Of course. The issue, I guess, is what other brood frames do you have? It's hard to work with a mixture of boxes when all your brood is on deeps...

>I do not have any nuc boxes, but do have a bunch of surplus medium hive bodies ... would a medium be too large for a nuc?

An eight frame medium is exactly the same volume as a five frame deep... and you don't have to have nuc boxes to make nucs nor to make splits.


----------



## dkofoed (Feb 25, 2014)

Michael Bush said:


> >
> 
> But that will not stop them from trying to swarm. They need you to open the brood nest. Just because they CAN does not mean they will expand the brood nest.
> 
> ...



Michael - when you refer to opening the brood nest, are u referring to basically adding empty frames near the brood nest or checkerboarding?


Regarding the Nuc question, I'm running 10-frame mediums for everything (brood boxes and supers) so was hoping i could just use the same 10-frame mediums for nucs (which sounds like it's not a problem).


----------



## Harley Craig (Sep 18, 2012)

dkofoed said:


> Michael - when you refer to opening the brood nest, are u referring to basically adding empty frames near the brood nest or checkerboarding?
> 
> 
> Regarding the Nuc question, I'm running 10-frame mediums for everything (brood boxes and supers) so was hoping i could just use the same 10-frame mediums for nucs (which sounds like it's not a problem).



I doubt he is talking about checker boarding to open the brood nest since checker boarding has nothing to do with brood and is a nectar management technique.


----------



## dkofoed (Feb 25, 2014)

good point - i fell into the unfortunate trap of calling it checkboarding when really that is related to interspersing empty frames into a honey super.

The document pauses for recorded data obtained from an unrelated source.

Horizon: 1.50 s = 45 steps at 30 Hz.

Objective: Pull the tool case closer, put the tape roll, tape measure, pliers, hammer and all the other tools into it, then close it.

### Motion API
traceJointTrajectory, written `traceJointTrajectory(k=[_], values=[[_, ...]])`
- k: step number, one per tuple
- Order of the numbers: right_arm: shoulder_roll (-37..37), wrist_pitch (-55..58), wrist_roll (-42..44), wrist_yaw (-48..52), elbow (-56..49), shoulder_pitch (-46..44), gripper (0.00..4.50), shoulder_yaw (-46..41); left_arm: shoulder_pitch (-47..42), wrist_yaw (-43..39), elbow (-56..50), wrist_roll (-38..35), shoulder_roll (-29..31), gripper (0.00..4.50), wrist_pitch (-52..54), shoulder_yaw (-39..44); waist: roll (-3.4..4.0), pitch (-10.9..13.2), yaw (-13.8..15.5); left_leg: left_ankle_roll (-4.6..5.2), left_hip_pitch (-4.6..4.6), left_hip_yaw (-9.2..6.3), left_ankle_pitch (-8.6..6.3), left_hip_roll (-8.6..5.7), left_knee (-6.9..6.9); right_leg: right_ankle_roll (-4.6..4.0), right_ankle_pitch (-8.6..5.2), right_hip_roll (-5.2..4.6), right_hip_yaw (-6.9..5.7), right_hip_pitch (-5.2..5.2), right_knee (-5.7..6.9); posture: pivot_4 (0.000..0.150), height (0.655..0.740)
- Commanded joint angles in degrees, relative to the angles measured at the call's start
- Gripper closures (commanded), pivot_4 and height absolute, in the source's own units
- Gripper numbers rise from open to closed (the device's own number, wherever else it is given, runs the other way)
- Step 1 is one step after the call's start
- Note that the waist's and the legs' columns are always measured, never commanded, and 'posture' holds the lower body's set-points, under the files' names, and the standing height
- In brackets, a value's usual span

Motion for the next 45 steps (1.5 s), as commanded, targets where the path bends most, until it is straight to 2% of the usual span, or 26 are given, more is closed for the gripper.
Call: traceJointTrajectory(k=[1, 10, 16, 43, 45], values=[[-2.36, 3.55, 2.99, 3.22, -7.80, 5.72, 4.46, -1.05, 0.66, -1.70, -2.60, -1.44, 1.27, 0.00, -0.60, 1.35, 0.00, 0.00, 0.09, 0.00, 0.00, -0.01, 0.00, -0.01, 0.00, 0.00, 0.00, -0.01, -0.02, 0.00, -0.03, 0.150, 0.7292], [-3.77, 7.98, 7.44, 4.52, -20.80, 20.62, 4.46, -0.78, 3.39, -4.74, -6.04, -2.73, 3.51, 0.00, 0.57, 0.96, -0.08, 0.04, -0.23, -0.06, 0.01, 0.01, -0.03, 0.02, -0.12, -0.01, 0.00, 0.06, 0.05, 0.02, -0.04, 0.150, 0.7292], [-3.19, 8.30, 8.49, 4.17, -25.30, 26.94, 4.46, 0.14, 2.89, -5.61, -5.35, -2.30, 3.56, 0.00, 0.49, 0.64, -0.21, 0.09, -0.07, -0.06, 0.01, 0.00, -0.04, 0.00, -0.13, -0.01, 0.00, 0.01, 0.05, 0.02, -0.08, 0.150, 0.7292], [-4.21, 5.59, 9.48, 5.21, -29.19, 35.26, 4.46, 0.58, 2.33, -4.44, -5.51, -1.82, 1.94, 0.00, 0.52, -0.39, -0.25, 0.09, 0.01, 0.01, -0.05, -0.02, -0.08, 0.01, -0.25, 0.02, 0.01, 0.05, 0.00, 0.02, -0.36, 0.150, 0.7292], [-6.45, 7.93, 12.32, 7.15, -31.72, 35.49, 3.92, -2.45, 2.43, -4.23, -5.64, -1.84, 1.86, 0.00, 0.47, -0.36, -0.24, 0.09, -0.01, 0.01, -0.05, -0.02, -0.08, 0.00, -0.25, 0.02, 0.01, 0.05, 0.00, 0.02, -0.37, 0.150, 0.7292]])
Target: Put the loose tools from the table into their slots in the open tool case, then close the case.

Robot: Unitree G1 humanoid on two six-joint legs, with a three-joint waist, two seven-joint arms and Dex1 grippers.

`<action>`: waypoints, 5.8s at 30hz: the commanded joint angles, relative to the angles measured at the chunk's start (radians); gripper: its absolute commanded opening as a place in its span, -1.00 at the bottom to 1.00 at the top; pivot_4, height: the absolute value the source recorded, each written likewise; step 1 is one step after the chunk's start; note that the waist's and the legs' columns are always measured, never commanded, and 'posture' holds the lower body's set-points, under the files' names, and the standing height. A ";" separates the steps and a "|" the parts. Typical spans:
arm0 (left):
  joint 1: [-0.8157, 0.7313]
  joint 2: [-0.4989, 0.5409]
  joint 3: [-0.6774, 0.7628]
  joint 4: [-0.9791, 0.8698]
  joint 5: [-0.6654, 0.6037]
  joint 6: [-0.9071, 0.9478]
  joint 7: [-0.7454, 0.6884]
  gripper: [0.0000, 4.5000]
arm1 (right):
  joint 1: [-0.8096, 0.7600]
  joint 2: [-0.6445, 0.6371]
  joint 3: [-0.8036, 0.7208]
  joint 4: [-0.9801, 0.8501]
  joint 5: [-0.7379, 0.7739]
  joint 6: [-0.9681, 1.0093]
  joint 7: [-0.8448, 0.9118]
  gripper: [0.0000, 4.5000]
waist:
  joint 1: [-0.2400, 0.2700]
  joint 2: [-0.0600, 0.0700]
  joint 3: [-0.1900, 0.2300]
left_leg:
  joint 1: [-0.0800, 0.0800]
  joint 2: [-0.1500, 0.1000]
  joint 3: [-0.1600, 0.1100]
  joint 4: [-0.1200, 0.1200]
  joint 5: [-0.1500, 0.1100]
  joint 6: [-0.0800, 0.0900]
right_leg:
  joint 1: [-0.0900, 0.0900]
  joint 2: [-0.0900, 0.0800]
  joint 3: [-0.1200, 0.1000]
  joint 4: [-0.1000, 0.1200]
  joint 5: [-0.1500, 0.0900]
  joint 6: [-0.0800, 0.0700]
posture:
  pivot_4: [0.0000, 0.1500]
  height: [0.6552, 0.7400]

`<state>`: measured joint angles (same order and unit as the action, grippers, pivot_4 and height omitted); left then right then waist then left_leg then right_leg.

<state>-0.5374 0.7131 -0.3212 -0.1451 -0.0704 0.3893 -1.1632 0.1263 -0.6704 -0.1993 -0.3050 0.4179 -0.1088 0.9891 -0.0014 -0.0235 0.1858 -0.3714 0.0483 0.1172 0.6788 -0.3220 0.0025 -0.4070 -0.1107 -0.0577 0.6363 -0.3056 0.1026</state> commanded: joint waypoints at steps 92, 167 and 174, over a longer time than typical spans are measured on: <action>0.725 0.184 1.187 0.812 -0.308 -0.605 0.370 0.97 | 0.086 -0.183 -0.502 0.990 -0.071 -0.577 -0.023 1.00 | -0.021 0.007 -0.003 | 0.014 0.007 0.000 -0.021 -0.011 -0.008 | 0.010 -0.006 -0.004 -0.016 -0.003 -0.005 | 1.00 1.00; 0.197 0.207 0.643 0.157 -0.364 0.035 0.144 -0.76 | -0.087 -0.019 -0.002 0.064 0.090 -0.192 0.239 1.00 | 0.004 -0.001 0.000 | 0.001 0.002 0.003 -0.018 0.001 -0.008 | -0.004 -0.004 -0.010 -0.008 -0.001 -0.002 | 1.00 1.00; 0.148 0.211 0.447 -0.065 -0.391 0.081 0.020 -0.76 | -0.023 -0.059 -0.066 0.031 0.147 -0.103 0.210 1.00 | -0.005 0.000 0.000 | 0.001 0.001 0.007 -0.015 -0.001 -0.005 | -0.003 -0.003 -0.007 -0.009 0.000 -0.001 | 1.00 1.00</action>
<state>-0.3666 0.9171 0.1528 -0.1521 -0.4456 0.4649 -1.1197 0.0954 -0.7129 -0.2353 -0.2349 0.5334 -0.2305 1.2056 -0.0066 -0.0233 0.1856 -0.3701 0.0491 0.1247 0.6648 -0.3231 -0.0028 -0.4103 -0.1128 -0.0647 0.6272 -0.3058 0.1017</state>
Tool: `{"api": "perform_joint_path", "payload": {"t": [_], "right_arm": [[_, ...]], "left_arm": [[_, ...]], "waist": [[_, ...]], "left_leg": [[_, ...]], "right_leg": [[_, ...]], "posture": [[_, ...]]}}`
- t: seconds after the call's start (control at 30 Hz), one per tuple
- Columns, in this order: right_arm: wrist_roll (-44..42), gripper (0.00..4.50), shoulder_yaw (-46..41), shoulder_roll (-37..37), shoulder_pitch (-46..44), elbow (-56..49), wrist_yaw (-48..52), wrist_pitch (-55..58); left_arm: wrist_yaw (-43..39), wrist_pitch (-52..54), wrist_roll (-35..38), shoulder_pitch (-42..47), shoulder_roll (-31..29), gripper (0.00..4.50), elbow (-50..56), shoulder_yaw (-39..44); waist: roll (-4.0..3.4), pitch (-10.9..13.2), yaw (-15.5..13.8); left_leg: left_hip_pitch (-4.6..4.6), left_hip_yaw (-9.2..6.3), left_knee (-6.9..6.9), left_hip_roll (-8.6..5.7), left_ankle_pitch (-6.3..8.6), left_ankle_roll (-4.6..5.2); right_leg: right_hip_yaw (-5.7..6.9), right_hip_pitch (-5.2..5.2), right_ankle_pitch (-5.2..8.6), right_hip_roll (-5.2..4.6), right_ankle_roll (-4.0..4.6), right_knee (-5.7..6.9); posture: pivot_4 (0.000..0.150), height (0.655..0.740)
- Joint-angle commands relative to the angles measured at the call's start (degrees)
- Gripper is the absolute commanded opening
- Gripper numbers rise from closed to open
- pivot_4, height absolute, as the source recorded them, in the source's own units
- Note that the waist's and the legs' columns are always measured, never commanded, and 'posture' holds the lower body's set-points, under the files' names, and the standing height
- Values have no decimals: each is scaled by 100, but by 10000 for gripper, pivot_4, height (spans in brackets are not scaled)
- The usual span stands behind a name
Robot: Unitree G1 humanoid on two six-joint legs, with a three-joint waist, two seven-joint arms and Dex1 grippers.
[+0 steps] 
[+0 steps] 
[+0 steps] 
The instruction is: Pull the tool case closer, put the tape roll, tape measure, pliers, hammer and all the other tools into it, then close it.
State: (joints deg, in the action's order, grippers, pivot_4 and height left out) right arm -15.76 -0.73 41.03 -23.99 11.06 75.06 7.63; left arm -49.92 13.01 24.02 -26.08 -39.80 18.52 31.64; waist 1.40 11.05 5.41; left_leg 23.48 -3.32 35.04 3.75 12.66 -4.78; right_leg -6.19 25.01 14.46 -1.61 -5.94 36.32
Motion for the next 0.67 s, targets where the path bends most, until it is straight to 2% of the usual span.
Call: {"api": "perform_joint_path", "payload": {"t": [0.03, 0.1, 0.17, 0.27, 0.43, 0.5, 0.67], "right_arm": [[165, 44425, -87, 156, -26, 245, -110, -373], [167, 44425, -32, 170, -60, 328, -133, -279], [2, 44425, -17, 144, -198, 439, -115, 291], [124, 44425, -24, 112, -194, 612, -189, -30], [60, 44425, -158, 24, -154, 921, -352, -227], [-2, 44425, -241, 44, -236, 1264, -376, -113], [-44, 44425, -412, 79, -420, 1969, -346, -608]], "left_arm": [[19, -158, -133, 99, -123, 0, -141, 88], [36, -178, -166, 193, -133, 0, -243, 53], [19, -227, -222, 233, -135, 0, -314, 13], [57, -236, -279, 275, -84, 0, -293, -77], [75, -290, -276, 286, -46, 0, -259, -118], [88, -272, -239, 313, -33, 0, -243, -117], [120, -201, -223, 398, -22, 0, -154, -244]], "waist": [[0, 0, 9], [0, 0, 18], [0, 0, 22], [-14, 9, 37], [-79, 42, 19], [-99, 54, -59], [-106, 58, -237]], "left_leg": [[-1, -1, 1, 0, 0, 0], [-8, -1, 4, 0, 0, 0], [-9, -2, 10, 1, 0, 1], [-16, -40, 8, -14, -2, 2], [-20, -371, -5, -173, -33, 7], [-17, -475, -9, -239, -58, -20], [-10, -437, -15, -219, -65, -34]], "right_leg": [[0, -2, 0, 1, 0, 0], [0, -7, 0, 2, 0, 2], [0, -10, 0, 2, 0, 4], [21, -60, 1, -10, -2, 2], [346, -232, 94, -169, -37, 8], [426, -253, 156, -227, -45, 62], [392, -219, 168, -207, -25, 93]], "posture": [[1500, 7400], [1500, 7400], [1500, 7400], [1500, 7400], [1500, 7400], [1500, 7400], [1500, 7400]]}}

I came across Mike's page on the unlimited brood nest which is a good read:

http://www.bushfarms.com/beesulbn.htm


----------



## Michael Bush (Aug 2, 2002)

>Michael - when you refer to opening the brood nest, are u referring to basically adding empty frames near the brood nest or checkerboarding?

Neither.
http://www.bushfarms.com/beesswarmcontrol.htm#opening


----------